A note on the tetrahedral index and the Hahn-Exton q-Bessel function

TL;DR

This paper explores the relationship between the tetrahedral index in 3D quantum topology and the Hahn-Exton q-Bessel function, introducing new connections, techniques, and conjectures from physical mathematics to the q-hypergeometric community.

Contribution

It establishes a link between the tetrahedral index and the Hahn-Exton q-Bessel function, and introduces new methods and conjectures from physical mathematics to q-hypergeometric studies.

Findings

Identifies connections between the tetrahedral index and q-Bessel functions.

Provides new techniques and conjectures for q-hypergeometric functions.

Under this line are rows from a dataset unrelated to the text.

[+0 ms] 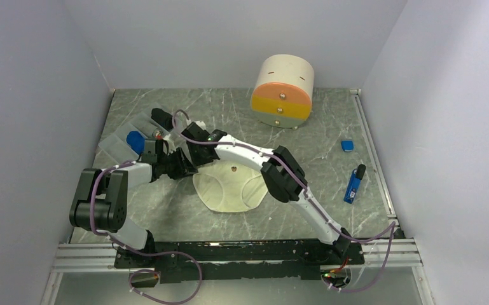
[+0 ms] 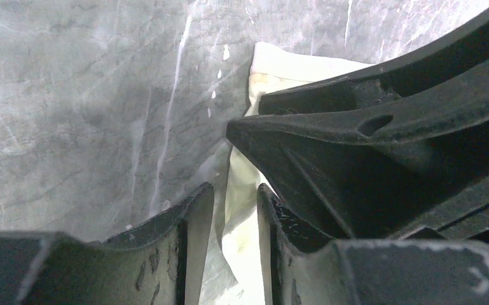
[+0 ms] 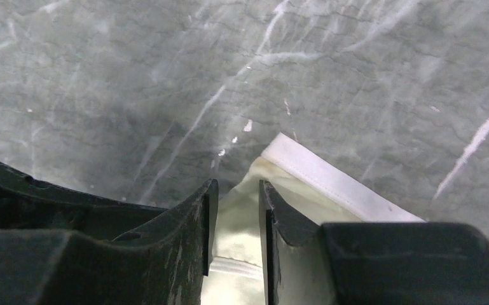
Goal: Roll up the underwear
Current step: Fold the underwear at the center of the board.
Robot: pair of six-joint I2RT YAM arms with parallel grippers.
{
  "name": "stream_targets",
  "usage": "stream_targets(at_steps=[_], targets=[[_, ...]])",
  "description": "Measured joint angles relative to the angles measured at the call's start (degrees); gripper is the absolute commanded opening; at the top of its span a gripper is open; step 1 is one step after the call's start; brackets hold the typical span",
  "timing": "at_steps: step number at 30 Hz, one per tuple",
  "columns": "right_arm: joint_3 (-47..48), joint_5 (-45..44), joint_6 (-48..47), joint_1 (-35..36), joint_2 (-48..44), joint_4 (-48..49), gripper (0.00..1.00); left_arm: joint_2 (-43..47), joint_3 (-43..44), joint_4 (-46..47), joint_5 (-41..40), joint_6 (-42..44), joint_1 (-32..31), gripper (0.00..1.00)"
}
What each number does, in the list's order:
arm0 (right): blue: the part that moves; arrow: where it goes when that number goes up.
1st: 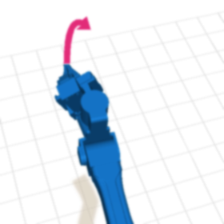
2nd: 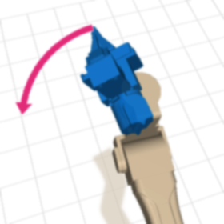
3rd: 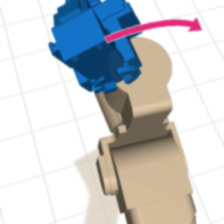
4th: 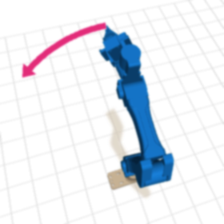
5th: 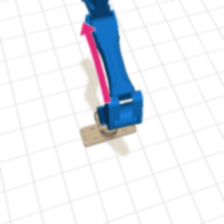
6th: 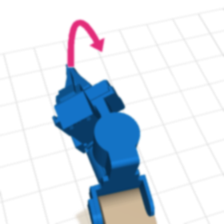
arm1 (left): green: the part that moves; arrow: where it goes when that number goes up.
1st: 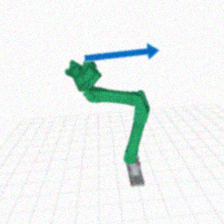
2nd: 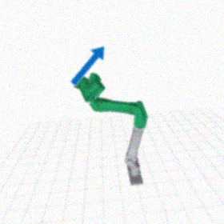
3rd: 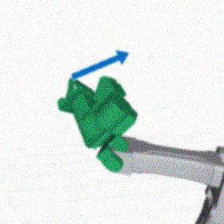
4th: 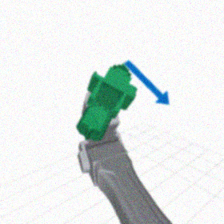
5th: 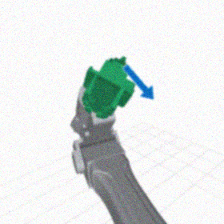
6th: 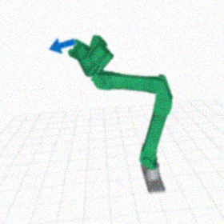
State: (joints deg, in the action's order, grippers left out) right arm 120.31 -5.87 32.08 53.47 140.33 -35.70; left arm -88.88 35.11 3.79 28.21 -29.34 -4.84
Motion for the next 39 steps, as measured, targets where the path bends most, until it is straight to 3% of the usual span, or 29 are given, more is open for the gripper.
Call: stream_targets(at_steps=[5, 12, 20, 30, 39], targets=[[1.8, -4.0, -0.9, 0.8, 0.5, -3.0, 0.34, -0.3, 0.0, 0.1, 0.2, 0.3, 0.0, 0.31], [5.3, -6.3, -2.5, 1.2, 2.6, -4.8, 0.33, -0.1, -1.2, 2.1, 0.3, 0.3, 0.2, 0.34], [9.8, -7.4, -3.6, 1.6, 5.4, -6.5, 0.25, -0.1, -1.5, 2.7, 0.4, 0.7, 0.1, 0.28], [11.5, -9.0, -4.2, 1.8, 6.3, -7.8, 0.14, -1.5, -2.3, 5.8, 0.9, 0.6, -0.7, 0.06], [12.0, -7.9, -4.0, 1.3, 6.6, -7.8, 0.06, -1.7, -1.3, 4.6, 1.4, 0.7, -1.0, 0.05]])
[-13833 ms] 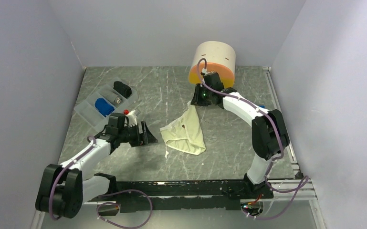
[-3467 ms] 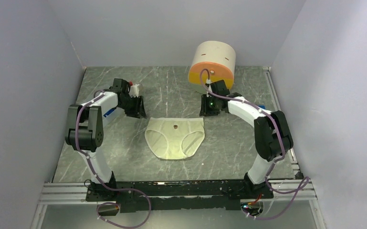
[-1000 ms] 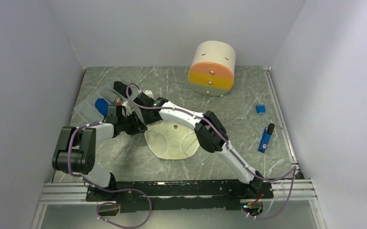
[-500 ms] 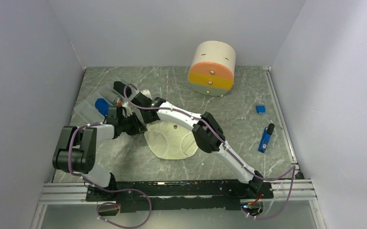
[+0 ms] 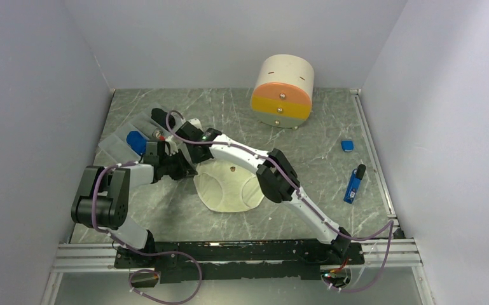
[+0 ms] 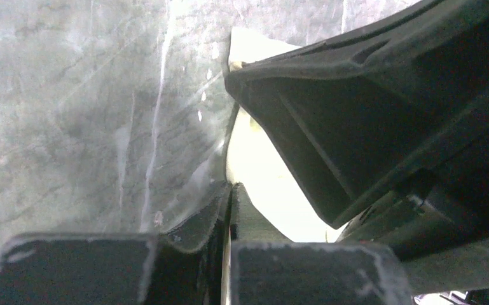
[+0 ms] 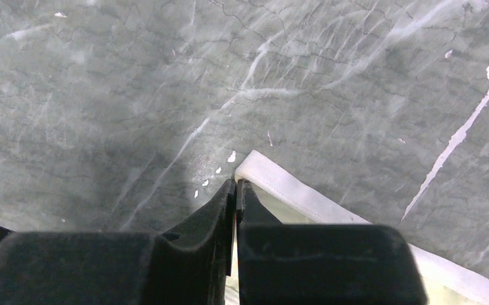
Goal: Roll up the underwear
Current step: Fold the underwear at the center of the board.
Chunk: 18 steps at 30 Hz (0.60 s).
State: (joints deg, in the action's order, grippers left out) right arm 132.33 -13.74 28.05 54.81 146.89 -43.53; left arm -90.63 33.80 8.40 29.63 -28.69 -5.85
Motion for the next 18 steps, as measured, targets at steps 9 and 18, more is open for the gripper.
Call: stream_targets(at_steps=[9, 18], targets=[[-6.7, 7.9, 0.1, -1.8, -4.1, 4.2, 0.06, 5.3, 1.9, -11.1, -2.7, 0.6, -1.3, 0.05], [-18.3, 18.4, 1.9, -6.4, -14.4, 11.4, 0.05, 10.5, 7.1, -17.2, -6.4, -0.8, -8.1, 0.05]])
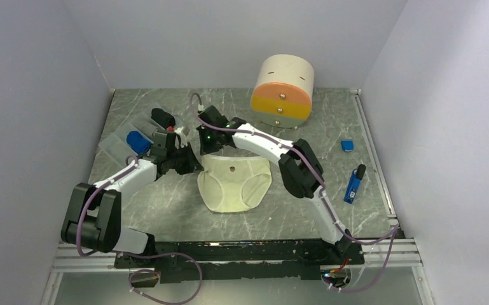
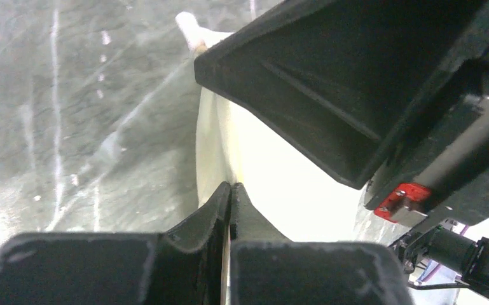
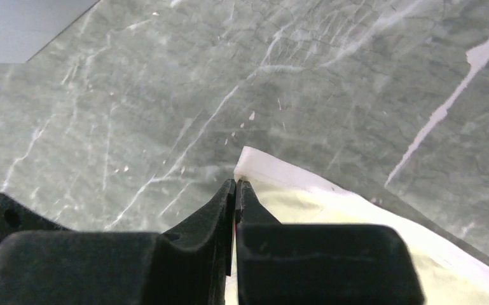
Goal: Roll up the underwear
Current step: Fold the underwear at the center of the board.
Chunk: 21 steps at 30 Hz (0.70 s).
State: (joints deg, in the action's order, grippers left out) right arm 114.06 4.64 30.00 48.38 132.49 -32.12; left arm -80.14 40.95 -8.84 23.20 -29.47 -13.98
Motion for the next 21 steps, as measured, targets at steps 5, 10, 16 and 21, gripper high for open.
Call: stream_targets(at_steps=[5, 10, 16, 21], targets=[[-10.8, 5.4, 2.0, -3.1, -7.6, 6.3, 0.05, 0.5, 3.0, -2.1, -2.2, -1.7, -3.8, 0.05], [-23.6, 10.5, 4.2, -6.9, -14.5, 13.6, 0.05, 0.6, 5.2, -2.9, -3.6, -4.8, -9.1, 0.05], [-33.6, 13.4, 4.9, -10.8, -19.8, 17.4, 0.05, -1.2, 8.7, -2.1, -5.7, -9.5, -15.8, 0.05], [-40.2, 15.6, 4.7, -14.2, -24.0, 19.5, 0.06, -5.3, 12.0, -0.9, -7.8, -13.4, -21.2, 0.05]])
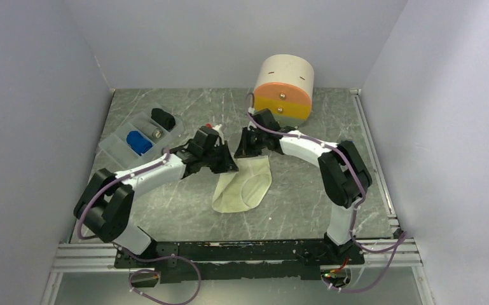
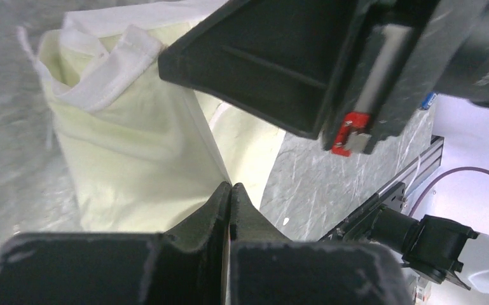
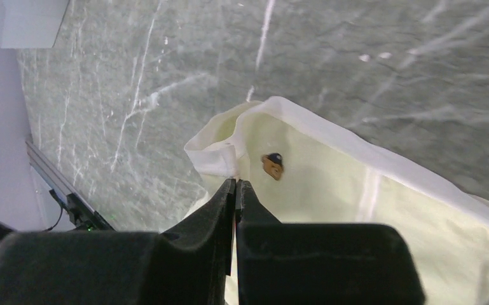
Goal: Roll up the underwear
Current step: Fold the underwear at the center of the board.
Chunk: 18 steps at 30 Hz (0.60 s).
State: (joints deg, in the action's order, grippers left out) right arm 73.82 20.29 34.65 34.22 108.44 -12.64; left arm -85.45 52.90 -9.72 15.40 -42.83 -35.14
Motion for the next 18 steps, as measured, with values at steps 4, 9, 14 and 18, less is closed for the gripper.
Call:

Facilitates translation of relations between topology and special functions.

Abstract

The purpose of this short note is twofold: First to elucidate some connections between the ``building block'' of Dimofte--Gaiotto--Gukov's $3$D index, known as the tetrahedral index $I_\Delta (m,e)$, and Hahn--Exton's $q$-analogue of the Bessel function $J_\nu (z;q)$. The correspondence between $I_\Delta$ and $J_\nu$ will allow us to translate useful relations from one setting to the other. Second, we want to introduce to the $q$-hypergeometric community some possibly new techniques, theory and conjectures arising from applications of physical mathematics to geometric topology.